Intervention:- Monitor the intracranial pressure and cerebral perfusion pressure- Monitor neurological status at regular intervals- Consider the events that stimulate a change in the wave of ICT- Determine the baseline vital signs and cardiac rhythm and monitor changes during and after activity- Teach caregivers about tanda2 indicating increased ICP (eg: increased seizure activity)- Teach caregivers about specific situations that stimulate the ICT on the client (eg, pain and anxiety); discuss appropriate interventions. 

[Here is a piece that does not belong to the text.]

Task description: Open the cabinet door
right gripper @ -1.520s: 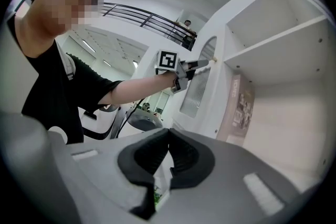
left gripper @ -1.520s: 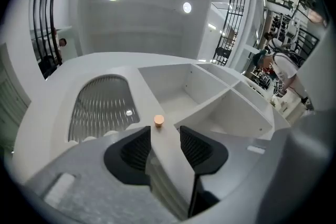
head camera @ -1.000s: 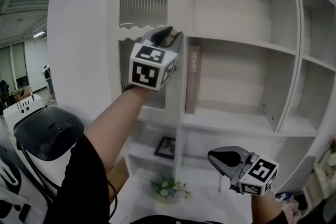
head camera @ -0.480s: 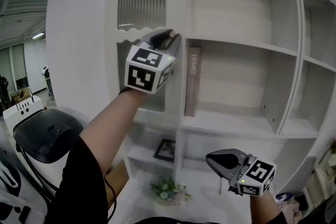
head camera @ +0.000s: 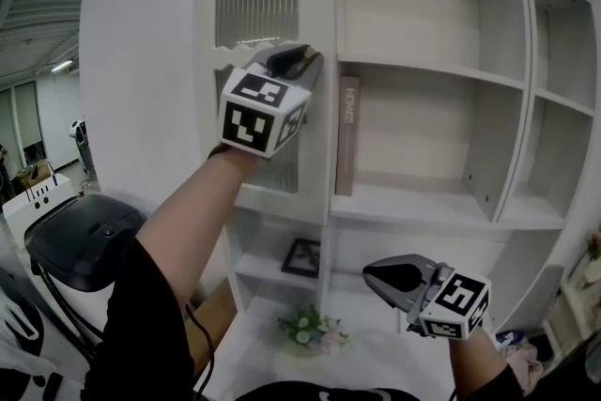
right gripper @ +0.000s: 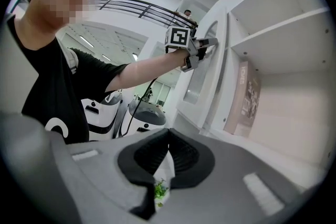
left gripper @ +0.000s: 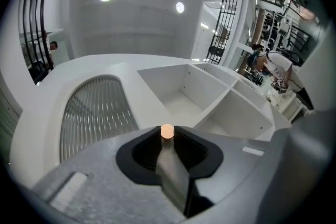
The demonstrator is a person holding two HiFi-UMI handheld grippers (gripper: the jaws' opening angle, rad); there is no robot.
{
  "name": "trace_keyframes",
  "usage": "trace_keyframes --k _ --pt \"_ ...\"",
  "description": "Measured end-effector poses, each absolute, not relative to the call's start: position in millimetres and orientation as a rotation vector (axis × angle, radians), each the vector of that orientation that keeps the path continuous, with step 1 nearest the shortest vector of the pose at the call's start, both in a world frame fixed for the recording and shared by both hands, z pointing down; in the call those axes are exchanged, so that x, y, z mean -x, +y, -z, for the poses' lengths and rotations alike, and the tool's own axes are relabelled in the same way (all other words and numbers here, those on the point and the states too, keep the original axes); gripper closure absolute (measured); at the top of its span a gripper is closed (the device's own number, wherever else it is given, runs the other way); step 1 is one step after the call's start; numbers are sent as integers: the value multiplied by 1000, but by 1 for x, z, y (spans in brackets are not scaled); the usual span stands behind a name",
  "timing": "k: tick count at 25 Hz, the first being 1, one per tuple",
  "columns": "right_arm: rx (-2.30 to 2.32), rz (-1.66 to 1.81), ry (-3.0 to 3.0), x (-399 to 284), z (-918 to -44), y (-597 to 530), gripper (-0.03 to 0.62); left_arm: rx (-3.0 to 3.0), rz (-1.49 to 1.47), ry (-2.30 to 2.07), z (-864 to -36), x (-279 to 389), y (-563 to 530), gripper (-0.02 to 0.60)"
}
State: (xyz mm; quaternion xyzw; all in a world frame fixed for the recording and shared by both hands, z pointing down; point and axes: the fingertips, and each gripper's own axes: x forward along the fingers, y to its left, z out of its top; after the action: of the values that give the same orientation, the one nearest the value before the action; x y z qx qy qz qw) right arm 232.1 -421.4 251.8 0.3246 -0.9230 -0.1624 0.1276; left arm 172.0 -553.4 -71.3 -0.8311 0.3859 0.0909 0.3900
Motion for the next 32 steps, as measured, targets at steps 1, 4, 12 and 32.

Dx III: The imbalance nutrition less than body requirements bd inability to incorporate, digest, and absorb food due to psychological factors.NOC: After nursing care then the client will show the status gizia; intake of food, fluids, and nutrition, characterized by the following indicators (the range of values ​​1-5: inadequate, mild, moderate, strong, or adequate total).Oral diet, feeding through the tube, or total parenteral nutrition.Intake of fluids orally or IV
Intervention:- Identify faktor2 that can affect the patient's loss of appetite- Monitor laboratory values, particularly transferrin, albumin and electrolytes- Management of nutrition: to know the client's favorite food, monitor the nutritional and caloric intake on a mold, weigh the client at appropriate intervals- Teach a method for planning meals- Teach client / family about nutritious food and not expensive- Management of nutrition: give precise information about the nutritional needs and how to fulfill it.

Dx IV: The risk of developmental delay bd damage was caused by violence.